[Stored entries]
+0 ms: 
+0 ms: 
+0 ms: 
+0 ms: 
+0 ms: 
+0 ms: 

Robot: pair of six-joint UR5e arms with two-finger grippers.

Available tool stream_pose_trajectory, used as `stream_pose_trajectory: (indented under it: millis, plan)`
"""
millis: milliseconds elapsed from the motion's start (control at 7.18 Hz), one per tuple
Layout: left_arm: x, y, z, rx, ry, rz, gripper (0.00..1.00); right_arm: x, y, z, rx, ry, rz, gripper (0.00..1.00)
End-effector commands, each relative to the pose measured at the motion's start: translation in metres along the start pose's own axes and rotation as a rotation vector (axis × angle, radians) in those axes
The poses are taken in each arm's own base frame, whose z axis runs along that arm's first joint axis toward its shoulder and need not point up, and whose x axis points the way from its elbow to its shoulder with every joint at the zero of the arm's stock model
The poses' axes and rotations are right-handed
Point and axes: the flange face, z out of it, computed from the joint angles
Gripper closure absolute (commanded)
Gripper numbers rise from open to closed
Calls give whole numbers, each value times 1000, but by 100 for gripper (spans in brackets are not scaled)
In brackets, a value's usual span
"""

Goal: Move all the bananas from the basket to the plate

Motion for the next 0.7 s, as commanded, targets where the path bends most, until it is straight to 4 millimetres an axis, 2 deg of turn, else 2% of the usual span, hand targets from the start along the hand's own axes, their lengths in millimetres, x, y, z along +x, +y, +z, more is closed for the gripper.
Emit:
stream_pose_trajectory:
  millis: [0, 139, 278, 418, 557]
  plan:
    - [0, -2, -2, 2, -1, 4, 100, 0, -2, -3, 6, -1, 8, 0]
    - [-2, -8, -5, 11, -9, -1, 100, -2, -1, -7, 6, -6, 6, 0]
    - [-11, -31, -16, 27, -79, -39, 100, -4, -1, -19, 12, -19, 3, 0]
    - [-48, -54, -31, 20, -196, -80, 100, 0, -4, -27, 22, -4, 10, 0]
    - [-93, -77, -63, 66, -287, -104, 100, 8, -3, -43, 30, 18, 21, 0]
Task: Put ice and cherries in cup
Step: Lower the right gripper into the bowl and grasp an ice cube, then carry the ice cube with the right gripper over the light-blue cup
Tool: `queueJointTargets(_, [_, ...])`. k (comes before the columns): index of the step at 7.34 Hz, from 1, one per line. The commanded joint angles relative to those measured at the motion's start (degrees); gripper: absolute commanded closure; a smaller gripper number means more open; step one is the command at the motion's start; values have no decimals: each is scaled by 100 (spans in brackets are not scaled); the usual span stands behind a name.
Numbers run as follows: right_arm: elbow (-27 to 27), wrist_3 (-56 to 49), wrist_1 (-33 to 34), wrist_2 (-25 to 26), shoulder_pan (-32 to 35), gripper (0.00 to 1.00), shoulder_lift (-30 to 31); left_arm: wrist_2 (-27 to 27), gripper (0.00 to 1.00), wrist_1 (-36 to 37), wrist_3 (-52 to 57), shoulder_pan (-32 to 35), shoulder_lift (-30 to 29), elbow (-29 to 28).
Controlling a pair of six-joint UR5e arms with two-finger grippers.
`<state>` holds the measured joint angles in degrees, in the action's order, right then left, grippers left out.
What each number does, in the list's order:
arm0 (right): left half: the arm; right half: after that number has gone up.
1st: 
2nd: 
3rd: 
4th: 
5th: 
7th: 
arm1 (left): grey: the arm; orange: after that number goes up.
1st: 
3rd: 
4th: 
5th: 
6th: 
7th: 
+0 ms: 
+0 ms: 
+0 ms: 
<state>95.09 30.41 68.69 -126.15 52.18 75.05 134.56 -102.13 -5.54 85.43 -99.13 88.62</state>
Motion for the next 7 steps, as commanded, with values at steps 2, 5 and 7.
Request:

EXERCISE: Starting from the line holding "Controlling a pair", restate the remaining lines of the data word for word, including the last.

EXERCISE ANSWER:
Controlling a pair of six-joint UR5e arms with two-finger grippers.
`<state>` holds the measured joint angles in degrees, in the action's order, right then left, grippers left out.
What each number does, in the list's order:
arm0 (right): left half: the arm; right half: after that number has gone up.
1st: 
2nd: 
3rd: 
4th: 
5th: 
7th: 
arm1 (left): grey: the arm; orange: after that number goes up.
1st: 
3rd: 
4th: 
5th: 
6th: 
7th: 
+0 ms: 
+0 ms: 
+0 ms: 
<state>95.09 30.41 68.69 -126.15 52.18 75.05 134.56 -102.13 -5.54 85.43 -99.13 88.62</state>
Motion for the next 7 steps, as commanded, with values at steps 2, 5 and 7.
Request:

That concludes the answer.